Fields of the World (FTW) is a Taylor Geospatial effort to produce globally consistent agricultural field-boundary data for land-use monitoring, food-system analysis, and model development. For the 2024-2025 global release, Taylor Geospatial partnered with Wherobots to run their latest FTW model, PRUE, on Wherobots RasterFlow; see the PRUE paper.

In this notebook, we walk through the production pipeline behind that release. The PRUE model turns seasonal Sentinel-2 composites into global field and field_boundaries predictions, and RasterFlow handles the larger systems problem: running data access, compositing, inference, and vectorization as one coordinated workflow and publishing the results as analysis-ready raster and vector products.

The focus here is practical architecture rather than model internals. We cover how the pipeline is structured, what it produced at global scale, and the implementation choices that made the run reproducible.

What we cover:

  1. RasterFlow and why it is designed for reproducible, scalable global runs.
  2. A Scale Profile with artifact sizes/object counts for this dataset.
  3. The RasterFlow workflow stages and resulting outputs:
  4. Implementation notes in Appendix — Technical Notes.

RasterFlow Execution Model for a Global-Scale GeoAI Pipeline

RasterFlow provides a reproducible way to run a global-scale GeoAI pipeline.
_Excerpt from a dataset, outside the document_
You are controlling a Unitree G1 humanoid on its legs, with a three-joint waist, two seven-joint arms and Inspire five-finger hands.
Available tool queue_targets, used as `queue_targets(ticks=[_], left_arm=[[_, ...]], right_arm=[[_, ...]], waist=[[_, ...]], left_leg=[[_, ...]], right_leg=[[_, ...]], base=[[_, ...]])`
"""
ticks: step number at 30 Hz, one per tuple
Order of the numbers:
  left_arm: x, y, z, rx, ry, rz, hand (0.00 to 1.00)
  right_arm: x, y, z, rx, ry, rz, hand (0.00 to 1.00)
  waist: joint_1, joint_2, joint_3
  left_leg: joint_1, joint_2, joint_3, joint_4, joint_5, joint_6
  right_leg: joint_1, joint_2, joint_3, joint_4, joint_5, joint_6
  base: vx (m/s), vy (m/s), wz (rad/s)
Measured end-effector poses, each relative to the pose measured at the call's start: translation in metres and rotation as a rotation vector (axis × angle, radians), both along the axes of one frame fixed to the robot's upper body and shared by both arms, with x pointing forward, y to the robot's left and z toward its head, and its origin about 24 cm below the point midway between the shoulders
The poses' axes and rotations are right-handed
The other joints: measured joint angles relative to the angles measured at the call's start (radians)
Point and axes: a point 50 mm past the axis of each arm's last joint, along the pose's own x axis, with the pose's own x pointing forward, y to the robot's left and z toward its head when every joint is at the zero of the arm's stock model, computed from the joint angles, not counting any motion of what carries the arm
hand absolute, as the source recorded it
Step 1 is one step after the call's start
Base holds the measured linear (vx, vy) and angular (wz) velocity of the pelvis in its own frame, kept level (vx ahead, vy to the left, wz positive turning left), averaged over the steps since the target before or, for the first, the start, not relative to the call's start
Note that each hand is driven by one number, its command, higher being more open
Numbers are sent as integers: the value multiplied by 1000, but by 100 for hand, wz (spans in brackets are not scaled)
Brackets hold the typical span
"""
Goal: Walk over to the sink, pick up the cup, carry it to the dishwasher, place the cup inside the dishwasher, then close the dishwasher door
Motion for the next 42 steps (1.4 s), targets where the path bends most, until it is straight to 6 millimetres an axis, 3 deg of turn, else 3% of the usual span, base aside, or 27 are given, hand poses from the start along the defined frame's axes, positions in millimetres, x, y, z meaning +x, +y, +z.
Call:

It is a geospatial workflow system backed by Flyte V2 and Ray. We chose Flyte because long-running global jobs need strong workflow semantics: versioned executions, retries, lineage, and reproducible reruns. We chose Ray Datasets because raster inference and vectorization are naturally blockwise workloads, and Ray gives us elastic parallelism and task streaming support to support the many small task problem.

The rasterflow_remote client exposes common GeoAI workflow steps while running in each organization’s isolated namespace. As a result, resource controls, failure containment, and reruns stay scoped to that organization.

We construct the client and load the model config for the PRUE model:

from rasterflow_remote.model_registry import get_model_registry_config, ModelRegistryEnum
from rasterflow_remote import RasterflowClient

client = RasterflowClient()

# see https://huggingface.co/wherobots/prue-pt2 for model details
cfg = get_model_registry_config(ModelRegistryEnum.HUGGINGFACE, "wherobots/prue-pt2")

Build Mosaic

build_mosaic converts raw satellite scenes into analysis-ready feature mosaics on a shared grid.

For the FTW production run, this stage computes planting and harvest composites, writes feature COGs, and then materializes a global feature mosaic that can be stacked with model outputs. We persist that global feature product in Zarr because chunked, cloud-native storage lets us read small spatial windows directly from object storage during validation, inference, and downstream analytics.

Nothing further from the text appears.